The report also reveals what kind of security threats were considered dangerous by the IT decision makers. Out of the 10 different categories of cyber threats; malware, phishing and zero-day cyber attacks were considered as the biggest security threats by the respondents whereas Denial of service cyber attacks and drive-by downloads ranked at the bottom of the list. The survey results also show that most enterprises (67 percent) are not happy with their current anti-malware solutions and are even thinking of replacing (33 percent) or augmenting (34 percent) them. This figure also shows a notable increase since last year only 56 percent of the participants had indicated that they were not satisfied with their endpoint security solution.

The survey results also show how organizations are coping with the increased security threats. A large number of participating companies indicated willingness to invest in security analytics solutions, threat intelligence services as well as next-generation firewalls.
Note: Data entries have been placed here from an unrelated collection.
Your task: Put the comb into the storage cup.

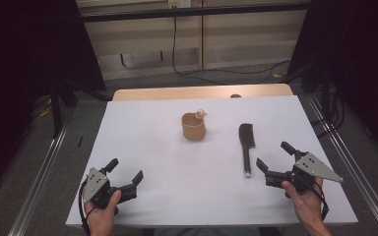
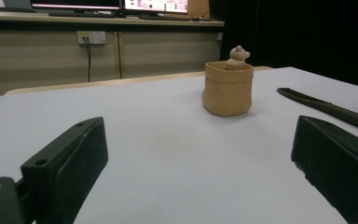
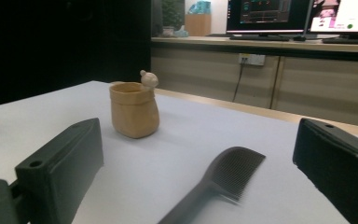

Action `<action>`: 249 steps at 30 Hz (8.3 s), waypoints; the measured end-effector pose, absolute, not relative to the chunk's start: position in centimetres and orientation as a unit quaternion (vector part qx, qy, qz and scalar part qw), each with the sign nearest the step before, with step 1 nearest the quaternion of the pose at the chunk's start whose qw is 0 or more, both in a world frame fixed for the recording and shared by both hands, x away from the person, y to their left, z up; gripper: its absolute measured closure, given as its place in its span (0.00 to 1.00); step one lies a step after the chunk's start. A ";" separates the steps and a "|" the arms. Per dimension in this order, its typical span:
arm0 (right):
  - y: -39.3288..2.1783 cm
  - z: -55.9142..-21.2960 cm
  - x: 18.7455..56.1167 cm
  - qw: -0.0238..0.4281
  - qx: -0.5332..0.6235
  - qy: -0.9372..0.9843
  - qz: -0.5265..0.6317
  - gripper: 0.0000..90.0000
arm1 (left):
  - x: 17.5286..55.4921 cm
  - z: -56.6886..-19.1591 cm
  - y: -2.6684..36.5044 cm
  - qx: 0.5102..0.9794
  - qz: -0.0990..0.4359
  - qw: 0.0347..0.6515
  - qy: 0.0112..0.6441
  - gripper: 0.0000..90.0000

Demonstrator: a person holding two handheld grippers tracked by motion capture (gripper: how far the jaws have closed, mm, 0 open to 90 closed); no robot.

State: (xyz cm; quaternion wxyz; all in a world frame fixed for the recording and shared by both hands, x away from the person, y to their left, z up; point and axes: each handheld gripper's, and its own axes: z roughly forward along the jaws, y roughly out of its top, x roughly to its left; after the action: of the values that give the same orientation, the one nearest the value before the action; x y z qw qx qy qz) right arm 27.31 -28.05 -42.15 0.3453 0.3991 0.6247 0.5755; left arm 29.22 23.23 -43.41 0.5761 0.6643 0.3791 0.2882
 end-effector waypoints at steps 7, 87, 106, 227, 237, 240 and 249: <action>-27.3 -41.4 28.1 0.327 0.385 0.630 0.590 0.01 | 29.4 -43.5 23.5 0.659 0.290 0.574 0.390 0.04; -21.5 -41.9 33.7 0.152 0.360 0.748 0.537 1.00 | 29.2 -43.3 21.9 0.682 0.277 0.580 0.349 0.04; -22.0 -42.4 34.0 0.058 0.437 0.782 0.441 1.00 | 28.9 -43.3 22.0 0.678 0.265 0.587 0.353 0.04; -26.2 -44.3 33.0 0.058 0.478 0.811 0.333 1.00 | 28.8 -43.3 22.2 0.684 0.272 0.578 0.350 0.04; -26.0 -42.8 32.4 0.075 0.428 0.799 0.415 0.92 | 28.8 -43.2 22.3 0.685 0.273 0.578 0.349 0.04; -26.0 -42.7 32.5 0.076 0.428 0.793 0.426 0.86 | 28.9 -43.2 22.3 0.686 0.273 0.577 0.348 0.04; -25.8 -41.6 32.3 0.097 0.418 0.782 0.451 0.41 | 28.9 -43.3 22.2 0.685 0.272 0.579 0.349 0.04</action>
State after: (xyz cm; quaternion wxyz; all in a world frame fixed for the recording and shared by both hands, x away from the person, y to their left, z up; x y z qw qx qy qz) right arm 32.30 -25.78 -41.59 0.0973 0.4181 0.7823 0.4513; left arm 28.91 22.24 -43.26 0.5787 0.6851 0.3487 0.2723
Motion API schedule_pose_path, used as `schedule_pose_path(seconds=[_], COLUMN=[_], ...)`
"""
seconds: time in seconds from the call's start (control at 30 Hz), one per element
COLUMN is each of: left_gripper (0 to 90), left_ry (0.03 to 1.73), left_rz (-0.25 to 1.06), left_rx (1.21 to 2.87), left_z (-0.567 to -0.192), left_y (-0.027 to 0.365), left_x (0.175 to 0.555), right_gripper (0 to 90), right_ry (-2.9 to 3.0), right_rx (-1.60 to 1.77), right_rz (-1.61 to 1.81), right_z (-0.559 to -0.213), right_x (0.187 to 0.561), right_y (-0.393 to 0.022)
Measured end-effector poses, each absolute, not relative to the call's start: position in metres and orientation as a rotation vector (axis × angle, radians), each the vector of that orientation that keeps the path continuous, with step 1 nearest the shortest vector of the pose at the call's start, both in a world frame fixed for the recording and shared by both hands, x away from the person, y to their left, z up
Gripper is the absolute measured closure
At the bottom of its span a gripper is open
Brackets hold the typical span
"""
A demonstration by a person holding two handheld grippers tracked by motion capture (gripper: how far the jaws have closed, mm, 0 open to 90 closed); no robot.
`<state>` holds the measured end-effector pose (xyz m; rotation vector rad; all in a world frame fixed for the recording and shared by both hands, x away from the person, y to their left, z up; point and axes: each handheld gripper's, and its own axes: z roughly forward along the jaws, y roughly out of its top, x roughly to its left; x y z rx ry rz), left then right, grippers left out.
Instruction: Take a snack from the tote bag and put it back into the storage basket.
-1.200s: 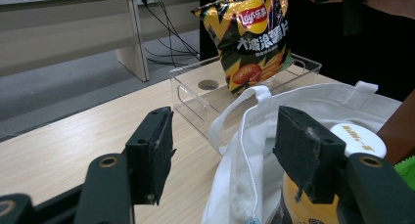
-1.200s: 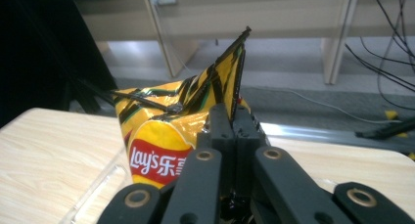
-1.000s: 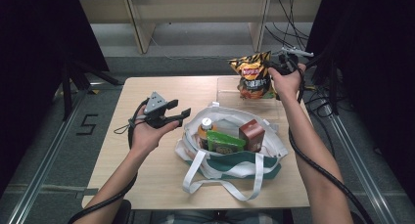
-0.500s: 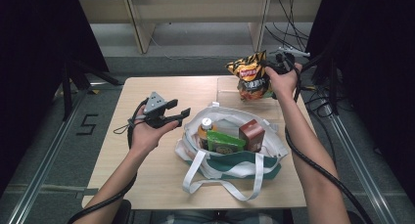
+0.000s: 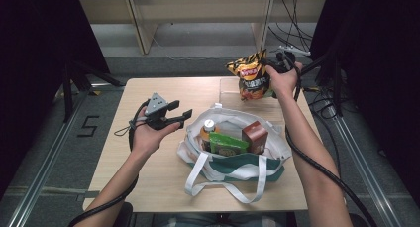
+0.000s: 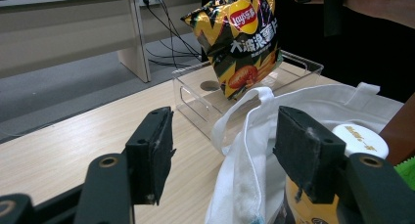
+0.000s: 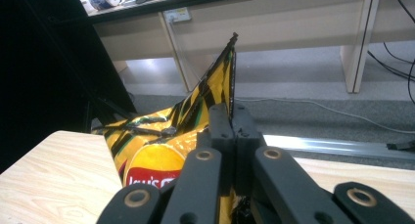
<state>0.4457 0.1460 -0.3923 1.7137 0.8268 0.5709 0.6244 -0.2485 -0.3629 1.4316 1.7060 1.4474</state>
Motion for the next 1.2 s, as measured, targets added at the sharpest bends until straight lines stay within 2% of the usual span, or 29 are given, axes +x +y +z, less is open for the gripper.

What’s more, 50 percent of the respondents admitted that they were now using 24×7 monitoring technologies to ensure policy compliance and mitigate threats arising out of security misconfigurations. Also, since more than 60 percent of the participants experienced a significant rise in mobile based security threats in the last one year, mobile device and application management (MDM/MAM) solutions remained the most sought after security product for the second year in a row.

Commenting on the results of the survey, Steve Piper, Chief Executive Officer of CyberEdge Group; admitted that the future indeed looks dangerous since a majority of participants had expressed concern regarding being hit by a cyber-attack in the next one year. However, he also welcomed the steps being taken by the organizations to counter security cyber attacks and even expressed hope that this would lead to increased awareness about security and reduce the overall number of cyber attacks.